TASK TO CARRY OUT: Nothing but the lines from the one containing "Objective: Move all" through the one containing "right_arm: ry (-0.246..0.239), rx", both included, should be given again, each exactly as written below.

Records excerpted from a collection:
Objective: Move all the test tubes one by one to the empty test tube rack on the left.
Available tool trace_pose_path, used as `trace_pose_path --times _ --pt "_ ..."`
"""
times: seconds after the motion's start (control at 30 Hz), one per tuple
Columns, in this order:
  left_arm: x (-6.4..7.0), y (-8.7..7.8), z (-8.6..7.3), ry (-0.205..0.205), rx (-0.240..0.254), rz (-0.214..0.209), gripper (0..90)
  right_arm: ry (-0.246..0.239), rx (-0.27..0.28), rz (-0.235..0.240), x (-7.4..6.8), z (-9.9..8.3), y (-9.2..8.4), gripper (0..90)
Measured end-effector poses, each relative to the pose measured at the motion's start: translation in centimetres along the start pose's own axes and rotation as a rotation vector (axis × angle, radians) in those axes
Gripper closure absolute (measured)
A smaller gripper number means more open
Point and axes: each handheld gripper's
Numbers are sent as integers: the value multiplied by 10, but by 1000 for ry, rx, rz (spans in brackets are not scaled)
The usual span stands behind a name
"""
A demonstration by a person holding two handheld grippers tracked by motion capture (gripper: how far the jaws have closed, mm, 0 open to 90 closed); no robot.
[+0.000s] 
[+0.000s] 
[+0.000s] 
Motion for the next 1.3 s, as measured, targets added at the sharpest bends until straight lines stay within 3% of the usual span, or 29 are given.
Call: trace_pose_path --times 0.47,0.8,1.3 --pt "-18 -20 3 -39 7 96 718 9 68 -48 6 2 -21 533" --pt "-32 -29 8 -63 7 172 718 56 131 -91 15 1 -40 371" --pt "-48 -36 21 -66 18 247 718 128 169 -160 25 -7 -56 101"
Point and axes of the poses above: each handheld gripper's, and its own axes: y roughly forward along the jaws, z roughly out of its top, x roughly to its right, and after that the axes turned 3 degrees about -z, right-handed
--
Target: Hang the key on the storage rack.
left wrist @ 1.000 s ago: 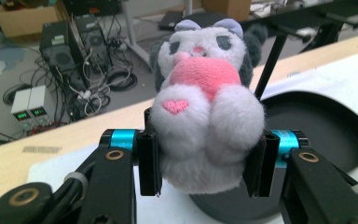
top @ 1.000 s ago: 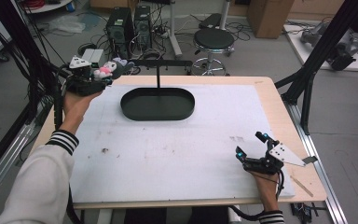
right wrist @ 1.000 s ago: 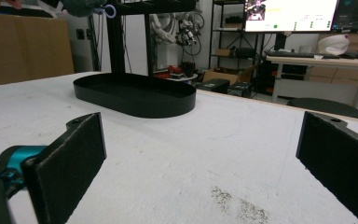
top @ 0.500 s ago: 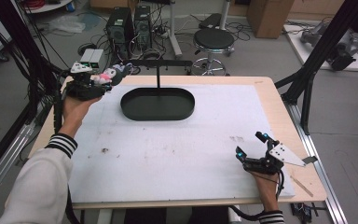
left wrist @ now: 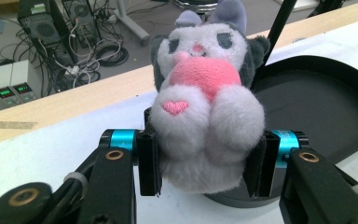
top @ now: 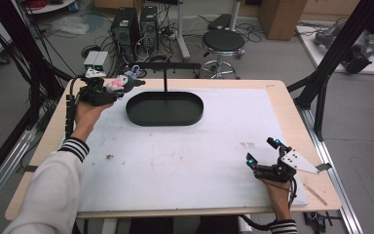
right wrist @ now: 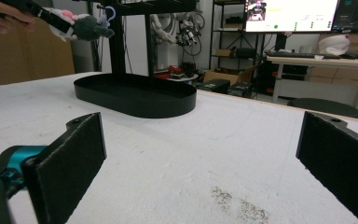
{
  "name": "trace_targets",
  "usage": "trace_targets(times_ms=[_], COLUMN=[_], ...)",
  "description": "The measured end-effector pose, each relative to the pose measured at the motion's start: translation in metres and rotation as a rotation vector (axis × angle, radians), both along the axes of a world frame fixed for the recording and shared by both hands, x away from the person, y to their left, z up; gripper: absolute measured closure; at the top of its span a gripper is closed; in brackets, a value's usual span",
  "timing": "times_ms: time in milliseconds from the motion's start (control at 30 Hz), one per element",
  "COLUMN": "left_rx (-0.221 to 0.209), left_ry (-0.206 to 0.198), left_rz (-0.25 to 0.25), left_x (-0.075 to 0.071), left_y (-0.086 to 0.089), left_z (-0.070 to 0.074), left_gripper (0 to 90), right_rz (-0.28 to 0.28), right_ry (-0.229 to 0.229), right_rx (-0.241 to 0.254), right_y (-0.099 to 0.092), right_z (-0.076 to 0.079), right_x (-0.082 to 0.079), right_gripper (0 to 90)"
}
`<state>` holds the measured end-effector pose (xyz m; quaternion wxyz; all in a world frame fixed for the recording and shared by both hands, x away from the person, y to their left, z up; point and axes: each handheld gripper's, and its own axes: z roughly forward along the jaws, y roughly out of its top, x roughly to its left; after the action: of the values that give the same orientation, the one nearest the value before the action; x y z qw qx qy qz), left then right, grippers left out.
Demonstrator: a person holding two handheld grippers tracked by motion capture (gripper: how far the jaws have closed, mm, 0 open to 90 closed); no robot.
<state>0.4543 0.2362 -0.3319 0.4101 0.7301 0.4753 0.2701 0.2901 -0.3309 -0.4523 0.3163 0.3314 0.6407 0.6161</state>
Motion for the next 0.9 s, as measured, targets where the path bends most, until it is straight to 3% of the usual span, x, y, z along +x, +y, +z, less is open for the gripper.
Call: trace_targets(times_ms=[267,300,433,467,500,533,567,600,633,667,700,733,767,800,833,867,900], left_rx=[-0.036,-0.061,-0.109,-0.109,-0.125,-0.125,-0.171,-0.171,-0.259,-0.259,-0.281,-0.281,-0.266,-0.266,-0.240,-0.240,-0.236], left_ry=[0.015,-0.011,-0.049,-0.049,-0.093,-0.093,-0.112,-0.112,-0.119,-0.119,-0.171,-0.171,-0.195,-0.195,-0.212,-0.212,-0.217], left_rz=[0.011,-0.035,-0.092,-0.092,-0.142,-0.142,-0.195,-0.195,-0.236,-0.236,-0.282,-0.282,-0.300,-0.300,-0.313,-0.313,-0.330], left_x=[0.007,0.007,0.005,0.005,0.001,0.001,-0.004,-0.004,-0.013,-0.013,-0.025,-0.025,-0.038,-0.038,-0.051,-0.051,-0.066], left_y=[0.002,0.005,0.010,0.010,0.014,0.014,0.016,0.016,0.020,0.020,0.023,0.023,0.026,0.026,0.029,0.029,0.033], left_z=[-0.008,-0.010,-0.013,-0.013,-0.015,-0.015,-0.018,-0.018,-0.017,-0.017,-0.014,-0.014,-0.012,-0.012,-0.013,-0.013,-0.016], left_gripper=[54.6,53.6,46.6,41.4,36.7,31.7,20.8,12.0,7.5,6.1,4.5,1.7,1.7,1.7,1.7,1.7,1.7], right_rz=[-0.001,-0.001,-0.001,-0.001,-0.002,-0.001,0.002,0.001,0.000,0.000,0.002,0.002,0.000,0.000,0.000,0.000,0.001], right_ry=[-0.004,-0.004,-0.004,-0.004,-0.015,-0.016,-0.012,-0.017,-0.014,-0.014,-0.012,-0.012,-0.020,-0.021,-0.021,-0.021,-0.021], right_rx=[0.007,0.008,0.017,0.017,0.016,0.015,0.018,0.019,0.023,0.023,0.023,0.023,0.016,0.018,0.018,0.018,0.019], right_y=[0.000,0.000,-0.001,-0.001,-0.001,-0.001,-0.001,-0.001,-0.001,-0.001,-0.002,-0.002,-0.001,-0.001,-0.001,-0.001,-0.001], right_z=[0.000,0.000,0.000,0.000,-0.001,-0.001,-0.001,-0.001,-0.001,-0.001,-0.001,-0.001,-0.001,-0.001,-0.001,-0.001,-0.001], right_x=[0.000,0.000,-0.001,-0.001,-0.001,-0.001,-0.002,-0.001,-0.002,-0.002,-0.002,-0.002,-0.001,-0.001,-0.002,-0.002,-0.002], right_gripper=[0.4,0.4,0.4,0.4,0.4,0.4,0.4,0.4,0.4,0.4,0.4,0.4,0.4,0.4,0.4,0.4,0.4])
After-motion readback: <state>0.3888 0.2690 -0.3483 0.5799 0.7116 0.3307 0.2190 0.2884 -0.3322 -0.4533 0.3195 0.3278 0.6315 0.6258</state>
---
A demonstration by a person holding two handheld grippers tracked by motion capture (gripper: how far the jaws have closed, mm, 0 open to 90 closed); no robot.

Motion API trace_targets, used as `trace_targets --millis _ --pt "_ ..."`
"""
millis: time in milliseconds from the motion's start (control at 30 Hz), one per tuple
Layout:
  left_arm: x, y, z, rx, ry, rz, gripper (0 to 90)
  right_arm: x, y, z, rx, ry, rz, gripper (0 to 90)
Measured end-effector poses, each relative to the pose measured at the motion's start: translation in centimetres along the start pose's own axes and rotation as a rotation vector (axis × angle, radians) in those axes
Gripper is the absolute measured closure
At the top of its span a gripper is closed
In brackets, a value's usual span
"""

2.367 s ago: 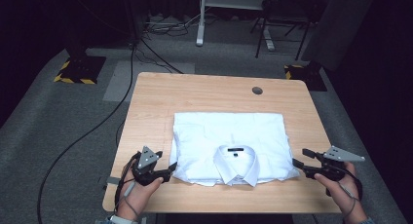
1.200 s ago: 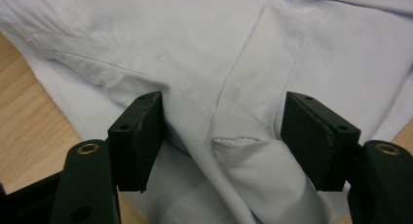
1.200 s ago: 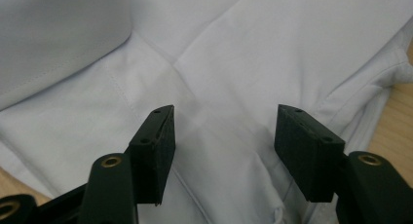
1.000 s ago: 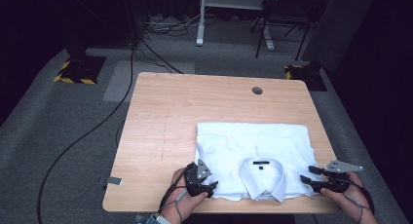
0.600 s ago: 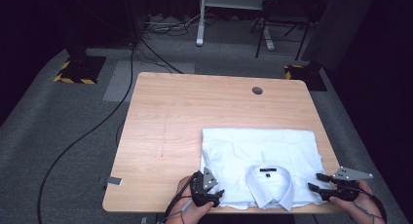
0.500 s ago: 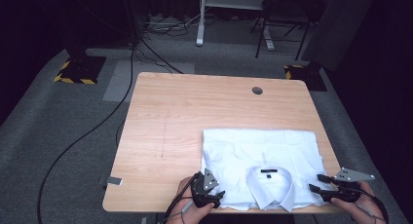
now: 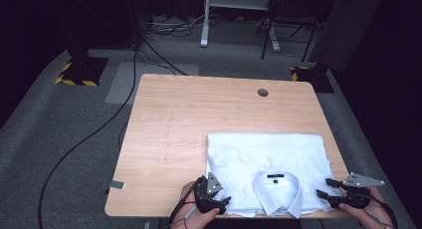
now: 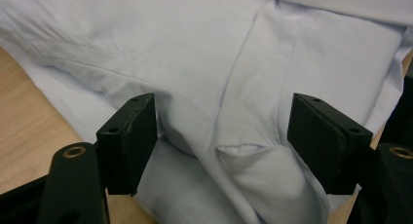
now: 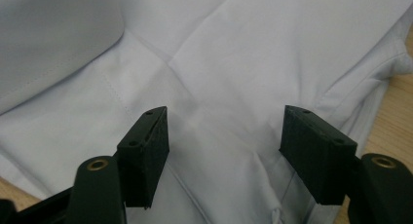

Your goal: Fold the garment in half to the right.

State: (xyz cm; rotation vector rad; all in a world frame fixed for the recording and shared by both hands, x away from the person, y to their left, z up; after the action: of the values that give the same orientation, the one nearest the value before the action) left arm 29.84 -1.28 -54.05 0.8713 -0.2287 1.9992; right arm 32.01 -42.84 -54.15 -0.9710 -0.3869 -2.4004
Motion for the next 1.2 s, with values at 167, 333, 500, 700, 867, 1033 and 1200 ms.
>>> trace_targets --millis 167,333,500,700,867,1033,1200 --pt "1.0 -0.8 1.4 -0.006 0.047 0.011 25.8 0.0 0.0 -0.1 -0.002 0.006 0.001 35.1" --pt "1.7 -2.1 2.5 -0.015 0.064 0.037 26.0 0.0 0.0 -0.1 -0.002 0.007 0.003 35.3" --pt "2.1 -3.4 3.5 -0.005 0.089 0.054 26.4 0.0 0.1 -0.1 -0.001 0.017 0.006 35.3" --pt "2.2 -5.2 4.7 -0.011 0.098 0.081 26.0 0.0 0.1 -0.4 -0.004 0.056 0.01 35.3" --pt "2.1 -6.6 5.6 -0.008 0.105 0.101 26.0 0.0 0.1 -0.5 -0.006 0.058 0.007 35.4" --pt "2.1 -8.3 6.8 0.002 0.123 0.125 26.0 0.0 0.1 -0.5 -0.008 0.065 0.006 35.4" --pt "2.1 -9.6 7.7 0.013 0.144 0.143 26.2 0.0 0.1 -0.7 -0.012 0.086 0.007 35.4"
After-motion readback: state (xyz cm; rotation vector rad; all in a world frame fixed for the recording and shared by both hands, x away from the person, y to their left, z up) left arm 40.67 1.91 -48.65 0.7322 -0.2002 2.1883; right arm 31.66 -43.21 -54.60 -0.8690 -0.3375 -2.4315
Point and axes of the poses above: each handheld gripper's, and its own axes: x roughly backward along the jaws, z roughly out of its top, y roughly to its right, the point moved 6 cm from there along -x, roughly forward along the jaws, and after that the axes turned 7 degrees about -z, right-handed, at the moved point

OUTPUT OF THE EXERCISE:
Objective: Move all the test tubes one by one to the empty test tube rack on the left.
Available tool trace_pose_path, used as `trace_pose_path --times _ --pt "_ ..."`
"""
times: seconds after the motion's start (control at 30 Hz), one per tuple
Columns, in this order:
  left_arm: x (-6.4..7.0), y (-8.7..7.8), z (-8.6..7.3), ry (-0.205..0.205), rx (-0.240..0.254), rz (-0.214..0.209), gripper (0..90)
  right_arm: ry (-0.246..0.239), rx (-0.27..0.28), rz (-0.235..0.240), x (-7.4..6.8), z (-9.9..8.3), y (-9.2..8.4), gripper (0..90)

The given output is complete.